Cの中の美人の一団は、二年|前《ぜん》から私一人を目標にして、人の意表に出る素晴しい方法で私を片付けるべく、念入りな計画を立てて来たのだ。そうして二年後の今日に至って、得体のわからない美少年と遺書を私の許に送って、頭の古い私を月並な日本魂《やまとだましい》と、義理人情で責め立てて、木ッ葉微塵に飜弄しつつ、ぐんぐんと死の陥穽《かんせい》の方へ引きずり込みつつあるのだ。

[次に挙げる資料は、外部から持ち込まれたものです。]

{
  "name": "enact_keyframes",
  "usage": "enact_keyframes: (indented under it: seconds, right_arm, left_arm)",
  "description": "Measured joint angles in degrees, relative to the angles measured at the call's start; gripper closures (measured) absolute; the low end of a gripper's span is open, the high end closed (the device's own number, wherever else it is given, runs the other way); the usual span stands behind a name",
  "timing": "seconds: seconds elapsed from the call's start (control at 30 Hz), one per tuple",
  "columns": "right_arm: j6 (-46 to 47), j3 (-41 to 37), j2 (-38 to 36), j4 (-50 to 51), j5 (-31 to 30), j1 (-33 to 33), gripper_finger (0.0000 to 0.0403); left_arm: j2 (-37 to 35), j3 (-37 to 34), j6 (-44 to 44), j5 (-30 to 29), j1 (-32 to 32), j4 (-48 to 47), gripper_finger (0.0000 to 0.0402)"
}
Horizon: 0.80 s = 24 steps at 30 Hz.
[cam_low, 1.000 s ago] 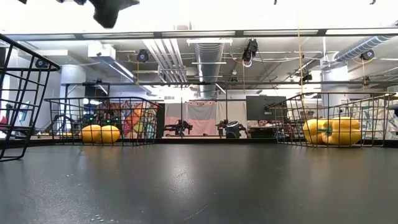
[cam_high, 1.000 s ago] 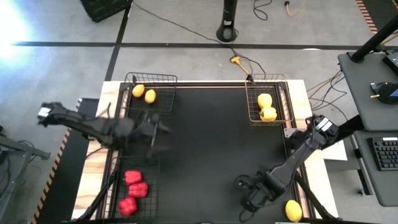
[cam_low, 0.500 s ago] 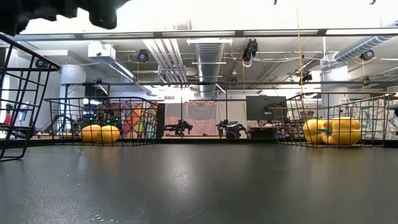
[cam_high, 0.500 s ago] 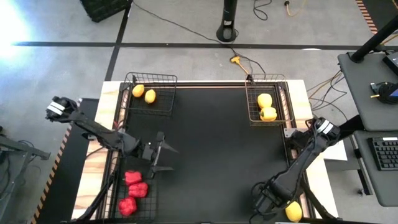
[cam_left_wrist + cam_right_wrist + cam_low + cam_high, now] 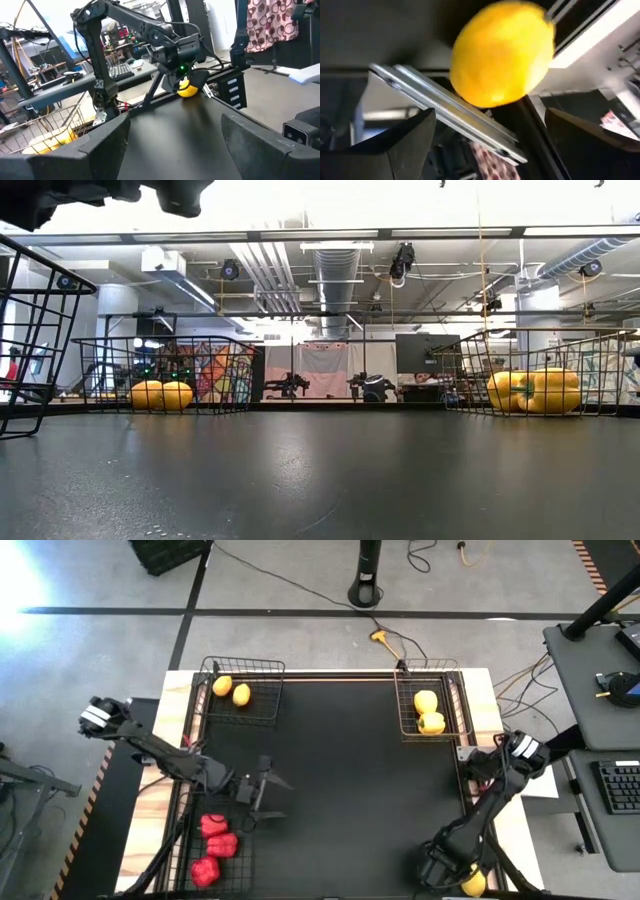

 外面《げめん》如菩薩《にょぼさつ》、内心《ないしん》如夜叉《にょやしゃ》とは彼女等三人の事でなければならぬ。そうしてこの恐ろしい形容詞が、女に限られたものでなければ、彼《か》の呉井嬢次と称する怪少年も、その仲間に数え入れなければならぬ。否……彼《か》の美少年ジョージ・クレイこそ、彼女等三人以上におそろしい夜叉美人でなければならぬ。あの大胆な落ち着きぶりと、あの名優以上ともいうべき巧妙な表情によって、J・I・Cから選抜されて、私を一杯喰わせに来た「死の使者《つかい》」でなければならぬ。
 私は少年の美貌と、その才智と、名優ぶりに、文字通りに一杯喰わされた。まんまと首尾よく彼等の陥穽に落ち込んで行った。